FEDERATION OF INDEPENDENT ANGLICAN CHURCHES OF NORTH AMERICA

How important is unity when excessive diversity is causing polarization?
WHO’S WHO?

Archbishop
Dorian Baxter
Archbishop Baxter was born and raised in Kenya, emigrating to Canada as a teenager. He started his career as an educator teaching in both public and private schools. He then entered seminary at Wycliffe College at the University of Toronto. He went on to be ordained in the Anglican clergy. Since his youth, he was an admirer of Elvis Presley, especially his gospel music. He went on to become a prize-winning Elvis Tribute Artist. That proved to be his “tentmaking” activity, a side-gig but one that has endured. In 2003, he founded the Federation of Independent Anglican Churches of North America, and its first church plant — Christ the King, Graceland.
Missionary Bishop
Chuck Stephens
Chuck Stephens was born and raised in the Belgian Congo, where his parents were medical missionaries from Canada.
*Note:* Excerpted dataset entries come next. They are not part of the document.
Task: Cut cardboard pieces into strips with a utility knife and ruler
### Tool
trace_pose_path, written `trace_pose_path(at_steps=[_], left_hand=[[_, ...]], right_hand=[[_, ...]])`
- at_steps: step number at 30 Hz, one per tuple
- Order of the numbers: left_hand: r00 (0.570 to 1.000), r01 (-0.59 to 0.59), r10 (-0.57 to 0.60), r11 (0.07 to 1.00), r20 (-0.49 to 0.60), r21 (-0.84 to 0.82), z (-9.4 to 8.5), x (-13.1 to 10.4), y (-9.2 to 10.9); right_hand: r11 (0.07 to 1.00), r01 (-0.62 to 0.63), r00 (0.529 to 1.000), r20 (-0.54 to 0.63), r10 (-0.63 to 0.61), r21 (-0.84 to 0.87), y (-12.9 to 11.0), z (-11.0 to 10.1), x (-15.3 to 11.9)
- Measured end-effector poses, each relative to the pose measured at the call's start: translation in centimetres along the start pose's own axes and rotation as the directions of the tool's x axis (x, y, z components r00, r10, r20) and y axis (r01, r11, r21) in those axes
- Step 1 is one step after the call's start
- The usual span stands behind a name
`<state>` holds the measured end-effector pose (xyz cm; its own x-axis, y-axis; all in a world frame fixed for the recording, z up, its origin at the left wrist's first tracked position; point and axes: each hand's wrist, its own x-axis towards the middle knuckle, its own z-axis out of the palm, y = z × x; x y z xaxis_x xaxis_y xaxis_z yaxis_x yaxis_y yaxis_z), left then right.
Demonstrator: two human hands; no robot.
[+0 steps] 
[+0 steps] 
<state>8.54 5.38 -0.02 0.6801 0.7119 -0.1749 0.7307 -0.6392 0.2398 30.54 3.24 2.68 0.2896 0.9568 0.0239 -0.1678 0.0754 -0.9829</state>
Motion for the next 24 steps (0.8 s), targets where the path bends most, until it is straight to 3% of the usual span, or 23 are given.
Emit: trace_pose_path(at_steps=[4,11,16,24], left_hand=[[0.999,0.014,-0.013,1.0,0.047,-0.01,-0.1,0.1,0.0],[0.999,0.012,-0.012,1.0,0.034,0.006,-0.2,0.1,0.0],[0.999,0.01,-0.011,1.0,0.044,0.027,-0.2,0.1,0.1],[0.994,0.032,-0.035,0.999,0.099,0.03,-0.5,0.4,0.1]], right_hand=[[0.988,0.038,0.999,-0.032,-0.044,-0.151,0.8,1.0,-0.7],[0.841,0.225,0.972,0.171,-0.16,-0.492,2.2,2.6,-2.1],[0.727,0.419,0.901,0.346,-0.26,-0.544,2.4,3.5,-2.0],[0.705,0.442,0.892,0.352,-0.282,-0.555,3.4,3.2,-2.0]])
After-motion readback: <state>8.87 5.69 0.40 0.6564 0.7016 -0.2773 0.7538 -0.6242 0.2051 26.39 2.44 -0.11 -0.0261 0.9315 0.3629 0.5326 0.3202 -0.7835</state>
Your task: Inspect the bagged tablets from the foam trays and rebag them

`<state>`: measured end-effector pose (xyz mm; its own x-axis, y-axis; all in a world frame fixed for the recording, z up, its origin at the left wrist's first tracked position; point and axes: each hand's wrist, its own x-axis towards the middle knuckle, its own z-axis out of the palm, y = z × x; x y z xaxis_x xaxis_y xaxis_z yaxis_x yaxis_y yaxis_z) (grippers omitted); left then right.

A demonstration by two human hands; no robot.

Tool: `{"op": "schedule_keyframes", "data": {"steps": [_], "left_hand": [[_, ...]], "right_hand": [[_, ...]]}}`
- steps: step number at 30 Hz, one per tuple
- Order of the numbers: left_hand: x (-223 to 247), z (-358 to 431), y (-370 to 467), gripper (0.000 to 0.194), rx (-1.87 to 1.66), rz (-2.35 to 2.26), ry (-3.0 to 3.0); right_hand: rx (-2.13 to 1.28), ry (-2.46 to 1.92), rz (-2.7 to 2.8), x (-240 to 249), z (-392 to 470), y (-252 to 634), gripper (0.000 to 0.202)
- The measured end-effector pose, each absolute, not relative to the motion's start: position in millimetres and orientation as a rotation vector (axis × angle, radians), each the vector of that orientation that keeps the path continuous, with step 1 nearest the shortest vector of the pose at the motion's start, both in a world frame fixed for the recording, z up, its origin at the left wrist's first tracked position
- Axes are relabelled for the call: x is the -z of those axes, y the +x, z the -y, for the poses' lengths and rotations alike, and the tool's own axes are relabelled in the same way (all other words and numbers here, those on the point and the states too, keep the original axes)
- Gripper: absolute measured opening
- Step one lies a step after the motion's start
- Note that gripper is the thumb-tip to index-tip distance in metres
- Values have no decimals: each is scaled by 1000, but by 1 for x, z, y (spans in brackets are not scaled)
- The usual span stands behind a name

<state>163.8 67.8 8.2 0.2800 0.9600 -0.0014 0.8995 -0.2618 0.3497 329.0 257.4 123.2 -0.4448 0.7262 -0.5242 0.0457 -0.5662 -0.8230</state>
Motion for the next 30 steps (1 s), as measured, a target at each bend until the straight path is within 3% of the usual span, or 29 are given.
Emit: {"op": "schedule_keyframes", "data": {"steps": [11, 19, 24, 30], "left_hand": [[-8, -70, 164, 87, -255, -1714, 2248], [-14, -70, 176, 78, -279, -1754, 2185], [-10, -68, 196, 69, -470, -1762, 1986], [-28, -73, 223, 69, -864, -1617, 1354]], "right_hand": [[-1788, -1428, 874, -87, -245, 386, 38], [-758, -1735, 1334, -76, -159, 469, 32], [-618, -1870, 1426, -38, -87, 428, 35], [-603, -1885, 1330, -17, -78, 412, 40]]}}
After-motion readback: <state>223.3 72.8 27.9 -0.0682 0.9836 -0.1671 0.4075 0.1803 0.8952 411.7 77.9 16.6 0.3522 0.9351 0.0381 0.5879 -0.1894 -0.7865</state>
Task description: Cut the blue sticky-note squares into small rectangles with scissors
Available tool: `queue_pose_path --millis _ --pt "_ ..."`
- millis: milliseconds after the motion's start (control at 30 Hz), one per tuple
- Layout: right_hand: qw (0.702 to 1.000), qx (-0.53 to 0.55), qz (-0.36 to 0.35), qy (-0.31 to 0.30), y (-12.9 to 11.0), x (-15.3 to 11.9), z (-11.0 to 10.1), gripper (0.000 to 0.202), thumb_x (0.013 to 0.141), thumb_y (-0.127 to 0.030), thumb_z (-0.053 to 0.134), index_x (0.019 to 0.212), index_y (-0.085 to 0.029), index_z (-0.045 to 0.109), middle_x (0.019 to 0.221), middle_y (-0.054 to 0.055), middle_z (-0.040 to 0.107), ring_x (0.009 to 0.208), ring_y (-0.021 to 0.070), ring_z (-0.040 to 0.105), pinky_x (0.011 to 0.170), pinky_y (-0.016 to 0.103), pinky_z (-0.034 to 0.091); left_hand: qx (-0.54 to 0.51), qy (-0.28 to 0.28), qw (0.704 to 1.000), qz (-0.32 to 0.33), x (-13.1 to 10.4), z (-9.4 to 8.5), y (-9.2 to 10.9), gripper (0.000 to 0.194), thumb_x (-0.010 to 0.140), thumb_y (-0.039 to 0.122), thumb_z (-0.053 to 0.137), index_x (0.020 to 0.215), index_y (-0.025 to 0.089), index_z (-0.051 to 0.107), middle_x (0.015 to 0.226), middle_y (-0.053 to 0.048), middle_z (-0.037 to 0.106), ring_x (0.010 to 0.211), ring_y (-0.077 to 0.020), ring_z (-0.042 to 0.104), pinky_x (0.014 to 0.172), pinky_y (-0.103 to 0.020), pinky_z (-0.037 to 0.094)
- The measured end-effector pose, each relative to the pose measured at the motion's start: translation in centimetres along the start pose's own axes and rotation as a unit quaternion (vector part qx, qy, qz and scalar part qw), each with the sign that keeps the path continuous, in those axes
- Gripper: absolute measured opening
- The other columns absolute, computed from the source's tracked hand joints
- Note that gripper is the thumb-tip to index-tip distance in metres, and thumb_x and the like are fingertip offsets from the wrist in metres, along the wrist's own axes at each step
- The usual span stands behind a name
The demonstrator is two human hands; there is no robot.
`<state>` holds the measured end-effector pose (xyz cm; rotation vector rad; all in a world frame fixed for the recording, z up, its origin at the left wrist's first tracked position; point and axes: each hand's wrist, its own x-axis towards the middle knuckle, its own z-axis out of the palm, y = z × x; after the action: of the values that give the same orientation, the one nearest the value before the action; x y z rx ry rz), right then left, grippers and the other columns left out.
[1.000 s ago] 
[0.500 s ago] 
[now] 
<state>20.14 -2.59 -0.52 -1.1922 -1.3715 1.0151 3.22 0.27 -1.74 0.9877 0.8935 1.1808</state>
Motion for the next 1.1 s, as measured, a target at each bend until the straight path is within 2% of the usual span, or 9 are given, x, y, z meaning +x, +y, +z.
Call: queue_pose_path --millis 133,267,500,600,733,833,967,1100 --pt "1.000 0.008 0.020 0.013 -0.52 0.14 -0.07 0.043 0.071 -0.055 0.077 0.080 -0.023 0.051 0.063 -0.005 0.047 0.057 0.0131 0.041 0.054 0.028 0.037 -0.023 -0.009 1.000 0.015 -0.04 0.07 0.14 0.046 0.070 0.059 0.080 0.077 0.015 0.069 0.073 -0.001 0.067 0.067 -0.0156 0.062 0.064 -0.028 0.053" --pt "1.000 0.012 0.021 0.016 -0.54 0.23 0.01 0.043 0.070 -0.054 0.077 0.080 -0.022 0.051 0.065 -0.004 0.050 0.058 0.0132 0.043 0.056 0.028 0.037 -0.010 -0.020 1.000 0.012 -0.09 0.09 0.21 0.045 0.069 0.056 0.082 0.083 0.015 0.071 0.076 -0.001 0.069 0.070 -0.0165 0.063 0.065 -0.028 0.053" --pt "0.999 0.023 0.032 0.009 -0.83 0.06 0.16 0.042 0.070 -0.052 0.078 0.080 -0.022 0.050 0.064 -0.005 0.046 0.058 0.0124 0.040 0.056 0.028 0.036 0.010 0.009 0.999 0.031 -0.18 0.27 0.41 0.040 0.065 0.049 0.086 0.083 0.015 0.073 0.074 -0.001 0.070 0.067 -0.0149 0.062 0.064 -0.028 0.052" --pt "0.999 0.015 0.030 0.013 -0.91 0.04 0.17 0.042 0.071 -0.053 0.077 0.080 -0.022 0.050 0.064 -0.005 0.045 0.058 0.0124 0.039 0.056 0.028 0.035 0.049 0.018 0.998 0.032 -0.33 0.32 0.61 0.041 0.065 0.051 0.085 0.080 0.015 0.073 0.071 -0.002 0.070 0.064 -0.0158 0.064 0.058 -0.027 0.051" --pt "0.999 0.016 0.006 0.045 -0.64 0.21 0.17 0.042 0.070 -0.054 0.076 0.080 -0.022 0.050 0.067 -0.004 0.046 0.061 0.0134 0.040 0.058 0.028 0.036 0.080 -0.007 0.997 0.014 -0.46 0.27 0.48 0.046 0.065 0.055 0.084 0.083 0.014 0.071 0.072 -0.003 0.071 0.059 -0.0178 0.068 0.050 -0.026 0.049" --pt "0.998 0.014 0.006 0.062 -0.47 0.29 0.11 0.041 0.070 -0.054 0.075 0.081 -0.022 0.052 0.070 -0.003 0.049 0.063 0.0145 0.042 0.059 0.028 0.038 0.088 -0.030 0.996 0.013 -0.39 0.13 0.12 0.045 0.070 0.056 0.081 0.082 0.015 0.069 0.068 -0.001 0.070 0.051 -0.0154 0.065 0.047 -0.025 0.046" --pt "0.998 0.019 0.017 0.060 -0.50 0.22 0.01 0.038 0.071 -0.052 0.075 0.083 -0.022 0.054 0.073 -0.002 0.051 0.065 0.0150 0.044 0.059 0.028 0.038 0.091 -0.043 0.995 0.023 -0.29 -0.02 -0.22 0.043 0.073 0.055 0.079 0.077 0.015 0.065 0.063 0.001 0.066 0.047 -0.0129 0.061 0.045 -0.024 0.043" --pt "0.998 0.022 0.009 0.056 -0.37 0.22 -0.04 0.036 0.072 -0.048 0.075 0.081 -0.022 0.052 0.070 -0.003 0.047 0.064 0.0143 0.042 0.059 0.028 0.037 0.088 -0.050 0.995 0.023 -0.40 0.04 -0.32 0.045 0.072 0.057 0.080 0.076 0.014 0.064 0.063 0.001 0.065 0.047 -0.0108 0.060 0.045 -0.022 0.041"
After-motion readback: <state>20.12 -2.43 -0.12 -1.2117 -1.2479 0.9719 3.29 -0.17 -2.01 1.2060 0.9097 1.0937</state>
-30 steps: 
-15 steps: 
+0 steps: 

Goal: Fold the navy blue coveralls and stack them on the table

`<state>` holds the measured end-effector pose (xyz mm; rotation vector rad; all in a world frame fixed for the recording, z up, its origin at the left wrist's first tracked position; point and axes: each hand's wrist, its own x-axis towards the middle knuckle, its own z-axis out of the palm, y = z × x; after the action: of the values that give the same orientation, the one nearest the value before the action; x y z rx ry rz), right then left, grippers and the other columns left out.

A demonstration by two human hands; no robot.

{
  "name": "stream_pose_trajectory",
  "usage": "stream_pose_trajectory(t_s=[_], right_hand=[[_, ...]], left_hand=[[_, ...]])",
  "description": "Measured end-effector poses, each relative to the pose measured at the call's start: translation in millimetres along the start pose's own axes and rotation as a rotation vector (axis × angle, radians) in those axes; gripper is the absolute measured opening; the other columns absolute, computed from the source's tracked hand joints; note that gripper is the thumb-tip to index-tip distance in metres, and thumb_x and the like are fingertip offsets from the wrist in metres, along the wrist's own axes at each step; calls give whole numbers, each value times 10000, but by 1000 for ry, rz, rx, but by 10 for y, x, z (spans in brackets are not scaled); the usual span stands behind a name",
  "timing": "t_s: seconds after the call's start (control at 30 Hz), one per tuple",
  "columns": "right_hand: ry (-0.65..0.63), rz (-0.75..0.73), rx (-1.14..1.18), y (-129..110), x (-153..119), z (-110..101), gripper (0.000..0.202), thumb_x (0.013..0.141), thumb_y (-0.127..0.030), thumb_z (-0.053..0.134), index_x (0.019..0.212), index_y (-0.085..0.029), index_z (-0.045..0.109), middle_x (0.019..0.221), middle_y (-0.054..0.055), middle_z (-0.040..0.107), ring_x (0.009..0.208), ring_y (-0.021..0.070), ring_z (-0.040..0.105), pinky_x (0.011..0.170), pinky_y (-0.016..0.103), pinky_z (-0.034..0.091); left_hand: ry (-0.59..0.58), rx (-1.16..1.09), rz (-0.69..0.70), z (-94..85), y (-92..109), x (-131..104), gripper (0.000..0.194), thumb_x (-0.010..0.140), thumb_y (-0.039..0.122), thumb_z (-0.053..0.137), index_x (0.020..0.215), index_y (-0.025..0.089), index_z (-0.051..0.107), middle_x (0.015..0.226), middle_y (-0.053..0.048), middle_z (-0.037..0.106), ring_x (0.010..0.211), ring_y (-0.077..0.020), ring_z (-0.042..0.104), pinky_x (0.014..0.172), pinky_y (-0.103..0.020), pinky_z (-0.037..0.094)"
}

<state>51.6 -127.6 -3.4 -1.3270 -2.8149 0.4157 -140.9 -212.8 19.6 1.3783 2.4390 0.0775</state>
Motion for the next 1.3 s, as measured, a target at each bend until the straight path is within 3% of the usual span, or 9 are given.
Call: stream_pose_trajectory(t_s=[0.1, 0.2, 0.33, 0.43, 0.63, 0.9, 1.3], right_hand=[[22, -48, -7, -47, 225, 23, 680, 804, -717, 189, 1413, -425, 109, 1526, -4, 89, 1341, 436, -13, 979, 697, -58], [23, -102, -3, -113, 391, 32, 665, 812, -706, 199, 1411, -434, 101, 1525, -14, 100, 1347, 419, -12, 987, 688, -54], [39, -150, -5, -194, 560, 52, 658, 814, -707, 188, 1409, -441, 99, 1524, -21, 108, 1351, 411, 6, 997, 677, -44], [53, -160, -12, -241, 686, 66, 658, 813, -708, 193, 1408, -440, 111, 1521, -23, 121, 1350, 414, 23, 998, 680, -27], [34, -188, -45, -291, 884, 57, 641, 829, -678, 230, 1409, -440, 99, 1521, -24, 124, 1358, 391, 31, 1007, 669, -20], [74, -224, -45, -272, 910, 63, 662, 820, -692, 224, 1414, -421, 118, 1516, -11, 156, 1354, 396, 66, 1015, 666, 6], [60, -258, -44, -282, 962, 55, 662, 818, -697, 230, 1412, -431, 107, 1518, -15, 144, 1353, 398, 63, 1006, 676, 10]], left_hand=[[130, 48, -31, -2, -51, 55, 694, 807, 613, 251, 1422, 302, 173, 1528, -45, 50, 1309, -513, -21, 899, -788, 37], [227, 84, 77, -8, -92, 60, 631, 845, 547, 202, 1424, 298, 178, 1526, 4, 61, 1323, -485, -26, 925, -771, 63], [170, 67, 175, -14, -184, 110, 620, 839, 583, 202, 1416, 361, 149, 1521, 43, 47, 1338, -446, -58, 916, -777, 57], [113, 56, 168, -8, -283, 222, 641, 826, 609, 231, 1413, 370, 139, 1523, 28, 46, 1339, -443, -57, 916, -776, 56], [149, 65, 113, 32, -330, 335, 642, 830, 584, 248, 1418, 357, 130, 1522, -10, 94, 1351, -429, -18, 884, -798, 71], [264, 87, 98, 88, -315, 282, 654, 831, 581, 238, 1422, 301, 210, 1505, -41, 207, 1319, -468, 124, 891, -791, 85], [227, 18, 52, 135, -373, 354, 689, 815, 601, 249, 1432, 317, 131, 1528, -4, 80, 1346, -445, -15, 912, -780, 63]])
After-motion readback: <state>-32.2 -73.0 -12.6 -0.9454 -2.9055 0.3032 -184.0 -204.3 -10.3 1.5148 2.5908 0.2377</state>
He started school just across the border in Uganda, at Kabale. This was his entry into a lifetime engagement with evangelical Anglicans. In 1999, he was among the prime movers of a leadership institute in South Africa, which is known as the Desmond Tutu Centre for Leadership. The archbishop emeritus gave his permission for his name to be used. For 25 years, Chuck has served as director at C4L. He is the author of a dozen books and has a voice in the local media.

THOUGHTS

CLERGY TEAM
St. Peter writes that God is building His church with “living stones.”
Therefore, the emphasis of our clergy team is on deploying and serving people, rather than building structures. After all, we now minister in a post-Christian world that is very different from the Christendom that raised many churches and cathedrals. That era, in turn, was quite different from the Early Church, which was often banned and persecuted. The Federation is adapting to the new age in which we live and work.